Available data

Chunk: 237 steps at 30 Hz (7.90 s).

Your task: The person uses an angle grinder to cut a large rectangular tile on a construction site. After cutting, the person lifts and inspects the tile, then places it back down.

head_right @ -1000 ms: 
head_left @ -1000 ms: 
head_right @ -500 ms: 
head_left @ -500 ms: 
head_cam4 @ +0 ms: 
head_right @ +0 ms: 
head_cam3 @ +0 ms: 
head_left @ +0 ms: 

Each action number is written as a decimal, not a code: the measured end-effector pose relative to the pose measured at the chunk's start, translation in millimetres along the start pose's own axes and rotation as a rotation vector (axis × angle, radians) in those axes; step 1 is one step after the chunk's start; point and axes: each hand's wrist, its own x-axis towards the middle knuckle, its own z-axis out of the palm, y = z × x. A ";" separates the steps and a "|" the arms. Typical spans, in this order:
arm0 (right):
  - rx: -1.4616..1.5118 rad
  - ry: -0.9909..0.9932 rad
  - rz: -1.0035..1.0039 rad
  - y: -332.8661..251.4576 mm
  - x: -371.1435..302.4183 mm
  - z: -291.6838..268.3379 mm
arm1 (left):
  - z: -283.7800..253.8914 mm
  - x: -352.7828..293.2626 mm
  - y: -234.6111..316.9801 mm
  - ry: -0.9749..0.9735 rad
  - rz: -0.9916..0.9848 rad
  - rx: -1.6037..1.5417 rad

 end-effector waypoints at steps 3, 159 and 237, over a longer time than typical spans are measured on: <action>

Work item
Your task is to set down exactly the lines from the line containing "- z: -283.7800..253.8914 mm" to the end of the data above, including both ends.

Answer below
  - z: -283.7800..253.8914 mm
  - x: -352.7828..293.2626 mm
  - y: -234.6111..316.9801 mm
  - ry: -0.9749..0.9735 rad
  - rz: -0.9916..0.9848 rad
  - rx: -1.6037..1.5417 rad

 end-effector waypoints at steps 3, 159 and 237, over a longer time than typical spans are measured on: <action>

Work on this exercise has been completed.